Task: Could you copy every record below exactly as it is written?

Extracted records
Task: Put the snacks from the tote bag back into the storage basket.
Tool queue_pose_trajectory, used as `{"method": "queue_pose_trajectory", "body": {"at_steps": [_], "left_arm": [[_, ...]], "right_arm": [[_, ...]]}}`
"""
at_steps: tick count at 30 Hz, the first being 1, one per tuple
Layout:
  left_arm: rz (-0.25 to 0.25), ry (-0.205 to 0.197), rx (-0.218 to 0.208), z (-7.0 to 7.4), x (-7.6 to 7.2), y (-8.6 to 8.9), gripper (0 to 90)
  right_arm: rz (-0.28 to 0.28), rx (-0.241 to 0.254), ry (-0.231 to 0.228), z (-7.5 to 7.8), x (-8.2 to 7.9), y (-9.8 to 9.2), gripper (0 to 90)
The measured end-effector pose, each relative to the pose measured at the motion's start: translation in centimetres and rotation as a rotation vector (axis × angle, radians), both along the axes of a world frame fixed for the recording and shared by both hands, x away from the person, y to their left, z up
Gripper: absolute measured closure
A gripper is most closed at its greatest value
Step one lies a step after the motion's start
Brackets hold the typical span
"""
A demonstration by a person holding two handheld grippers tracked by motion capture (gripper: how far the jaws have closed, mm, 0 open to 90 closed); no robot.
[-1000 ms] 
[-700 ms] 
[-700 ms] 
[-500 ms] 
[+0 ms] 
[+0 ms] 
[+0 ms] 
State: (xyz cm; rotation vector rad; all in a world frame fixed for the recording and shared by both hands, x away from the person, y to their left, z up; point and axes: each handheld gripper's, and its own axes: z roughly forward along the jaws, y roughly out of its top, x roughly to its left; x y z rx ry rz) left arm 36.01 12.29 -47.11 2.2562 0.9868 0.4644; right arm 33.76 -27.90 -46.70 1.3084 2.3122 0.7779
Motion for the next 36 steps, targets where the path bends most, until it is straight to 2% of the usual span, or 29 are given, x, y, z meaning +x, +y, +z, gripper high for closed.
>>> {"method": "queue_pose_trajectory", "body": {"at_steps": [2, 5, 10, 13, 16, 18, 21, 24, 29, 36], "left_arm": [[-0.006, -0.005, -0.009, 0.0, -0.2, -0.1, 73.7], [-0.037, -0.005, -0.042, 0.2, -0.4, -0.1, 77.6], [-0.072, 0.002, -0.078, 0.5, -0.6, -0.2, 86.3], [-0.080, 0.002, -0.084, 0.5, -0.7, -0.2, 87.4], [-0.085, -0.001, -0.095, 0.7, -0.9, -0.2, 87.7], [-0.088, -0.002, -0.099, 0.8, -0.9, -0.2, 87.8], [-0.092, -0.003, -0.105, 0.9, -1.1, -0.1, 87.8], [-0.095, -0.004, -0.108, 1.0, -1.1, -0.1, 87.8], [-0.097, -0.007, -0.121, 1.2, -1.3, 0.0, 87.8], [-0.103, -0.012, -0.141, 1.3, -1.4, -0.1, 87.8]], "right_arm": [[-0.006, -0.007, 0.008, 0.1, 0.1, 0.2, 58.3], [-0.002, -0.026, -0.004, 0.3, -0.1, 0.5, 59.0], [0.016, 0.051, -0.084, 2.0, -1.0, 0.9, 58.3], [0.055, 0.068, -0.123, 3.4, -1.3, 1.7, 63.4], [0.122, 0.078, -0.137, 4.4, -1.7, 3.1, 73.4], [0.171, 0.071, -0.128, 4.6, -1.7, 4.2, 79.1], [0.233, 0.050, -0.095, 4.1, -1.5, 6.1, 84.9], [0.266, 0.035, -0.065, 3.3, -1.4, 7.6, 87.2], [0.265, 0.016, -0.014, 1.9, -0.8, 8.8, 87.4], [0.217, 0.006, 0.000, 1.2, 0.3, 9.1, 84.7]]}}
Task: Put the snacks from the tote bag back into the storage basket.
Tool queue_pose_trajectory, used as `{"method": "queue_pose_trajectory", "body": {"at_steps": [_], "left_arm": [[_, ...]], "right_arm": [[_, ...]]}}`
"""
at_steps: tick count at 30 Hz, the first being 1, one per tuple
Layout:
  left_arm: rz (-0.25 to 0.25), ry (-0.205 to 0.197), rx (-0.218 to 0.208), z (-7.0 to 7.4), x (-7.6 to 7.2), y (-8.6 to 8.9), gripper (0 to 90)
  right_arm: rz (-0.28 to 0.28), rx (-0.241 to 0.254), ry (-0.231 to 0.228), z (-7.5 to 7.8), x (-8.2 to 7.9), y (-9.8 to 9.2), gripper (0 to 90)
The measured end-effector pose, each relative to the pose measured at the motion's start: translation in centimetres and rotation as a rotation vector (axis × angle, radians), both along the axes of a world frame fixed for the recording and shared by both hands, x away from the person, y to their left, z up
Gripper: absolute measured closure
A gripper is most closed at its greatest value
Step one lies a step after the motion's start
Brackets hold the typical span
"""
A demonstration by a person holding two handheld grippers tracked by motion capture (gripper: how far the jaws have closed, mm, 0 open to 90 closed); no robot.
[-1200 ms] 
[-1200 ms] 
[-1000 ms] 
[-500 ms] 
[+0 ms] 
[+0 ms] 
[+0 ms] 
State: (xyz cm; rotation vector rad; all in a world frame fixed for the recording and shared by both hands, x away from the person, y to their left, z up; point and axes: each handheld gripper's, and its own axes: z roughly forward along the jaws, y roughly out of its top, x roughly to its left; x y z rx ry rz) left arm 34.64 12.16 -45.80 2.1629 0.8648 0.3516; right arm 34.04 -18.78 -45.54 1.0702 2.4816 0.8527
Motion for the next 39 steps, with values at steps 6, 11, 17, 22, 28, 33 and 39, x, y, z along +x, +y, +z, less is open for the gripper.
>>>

Reply:
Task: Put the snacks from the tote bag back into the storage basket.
Tool queue_pose_trajectory, used as `{"method": "queue_pose_trajectory", "body": {"at_steps": [_], "left_arm": [[_, ...]], "right_arm": [[_, ...]]}}`
"""
at_steps: tick count at 30 Hz, the first being 1, one per tuple
Layout:
  left_arm: rz (-0.25 to 0.25), ry (-0.205 to 0.197), rx (-0.218 to 0.208), z (-7.0 to 7.4), x (-7.6 to 7.2), y (-8.6 to 8.9), gripper (0 to 90)
  right_arm: rz (-0.28 to 0.28), rx (-0.241 to 0.254), ry (-0.231 to 0.228), z (-7.5 to 7.8), x (-8.2 to 7.9), y (-9.8 to 9.2), gripper (0 to 90)
The measured end-effector pose, each relative to the pose measured at the motion's start: translation in centimetres and rotation as a rotation vector (axis × angle, radians), both along the axes of a world frame fixed for the recording and shared by both hands, x away from the person, y to their left, z up
Gripper: absolute measured closure
A gripper is most closed at its greatest value
Step one lies a step after the motion's start
Brackets hold the typical span
"""
A demonstration by a person holding two handheld grippers tracked by motion capture (gripper: how far the jaws have closed, mm, 0 open to 90 closed); no robot.
[-1000 ms] 
[-700 ms] 
[-700 ms] 
[-500 ms] 
[+0 ms] 
[+0 ms] 
[+0 ms] 
State: (xyz cm; rotation vector rad; all in a world frame fixed for the recording and shared by both hands, x away from the person, y to their left, z up; point and axes: each handheld gripper's, and its own axes: z roughly forward along the jaws, y roughly out of its top, x roughly to its left; x y z rx ry rz) left arm 36.01 12.29 -47.11 2.2562 0.9868 0.4644; right arm 33.76 -27.90 -46.70 1.3084 2.3122 0.7779
Motion for the next 36 steps, targets where the path bends most, until it is straight to 2% of the usual span, or 29 are given, x, y, z meaning +x, +y, +z, gripper high for closed.
>>> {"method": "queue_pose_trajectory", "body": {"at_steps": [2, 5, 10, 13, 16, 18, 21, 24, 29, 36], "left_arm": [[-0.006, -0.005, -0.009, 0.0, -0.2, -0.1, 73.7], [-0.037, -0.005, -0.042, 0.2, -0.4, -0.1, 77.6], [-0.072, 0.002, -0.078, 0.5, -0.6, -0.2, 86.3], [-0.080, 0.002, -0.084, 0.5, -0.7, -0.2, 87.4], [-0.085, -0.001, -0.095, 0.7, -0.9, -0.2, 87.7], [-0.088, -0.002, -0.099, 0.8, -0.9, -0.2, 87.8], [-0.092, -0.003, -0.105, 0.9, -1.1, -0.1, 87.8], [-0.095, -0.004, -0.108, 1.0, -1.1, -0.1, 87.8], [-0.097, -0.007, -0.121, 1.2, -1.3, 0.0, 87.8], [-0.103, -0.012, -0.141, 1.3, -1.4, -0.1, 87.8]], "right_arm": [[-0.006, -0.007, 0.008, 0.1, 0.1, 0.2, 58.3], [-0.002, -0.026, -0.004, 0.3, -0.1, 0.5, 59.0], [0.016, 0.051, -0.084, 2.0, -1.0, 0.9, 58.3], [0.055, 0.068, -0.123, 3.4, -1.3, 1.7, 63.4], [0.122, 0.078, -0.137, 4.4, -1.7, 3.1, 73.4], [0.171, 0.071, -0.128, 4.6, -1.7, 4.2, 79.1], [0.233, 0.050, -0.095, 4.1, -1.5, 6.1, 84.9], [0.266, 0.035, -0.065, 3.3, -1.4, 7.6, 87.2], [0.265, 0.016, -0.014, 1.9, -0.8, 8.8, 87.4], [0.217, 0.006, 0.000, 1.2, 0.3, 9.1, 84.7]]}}
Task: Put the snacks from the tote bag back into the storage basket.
Tool queue_pose_trajectory, used as `{"method": "queue_pose_trajectory", "body": {"at_steps": [_], "left_arm": [[_, ...]], "right_arm": [[_, ...]]}}`
"""
at_steps: tick count at 30 Hz, the first being 1, one per tuple
Layout:
  left_arm: rz (-0.25 to 0.25), ry (-0.205 to 0.197), rx (-0.218 to 0.208), z (-7.0 to 7.4), x (-7.6 to 7.2), y (-8.6 to 8.9), gripper (0 to 90)
  right_arm: rz (-0.28 to 0.28), rx (-0.241 to 0.254), ry (-0.231 to 0.228), z (-7.5 to 7.8), x (-8.2 to 7.9), y (-9.8 to 9.2), gripper (0 to 90)
The measured end-effector pose, each relative to the pose measured at the motion's start: translation in centimetres and rotation as a rotation vector (axis × angle, radians), both along the axes of a world frame fixed for the recording and shared by both hands, x away from the person, y to their left, z up
Gripper: absolute measured closure
A gripper is most closed at its greatest value
Step one lies a step after the motion's start
Brackets hold the typical span
"""
A demonstration by a person holding two handheld grippers tracked by motion capture (gripper: how far the jaws have closed, mm, 0 open to 90 closed); no robot.
[-1200 ms] 
[-1200 ms] 
[-1000 ms] 
[-500 ms] 
[+0 ms] 
[+0 ms] 
[+0 ms] 
State: (xyz cm; rotation vector rad; all in a world frame fixed for the recording and shared by both hands, x away from the person, y to their left, z up; point and axes: each handheld gripper's, and its own axes: z roughly forward along the jaws, y roughly out of its top, x roughly to its left; x y z rx ry rz) left arm 34.64 12.16 -45.80 2.1629 0.8648 0.3516; right arm 34.04 -18.78 -45.54 1.0702 2.4816 0.8527
Motion for the next 39 steps, with values at steps 6, 11, 17, 22, 28, 33 and 39, x, y, z along +x, +y, +z, less is open for the gripper.
>>>

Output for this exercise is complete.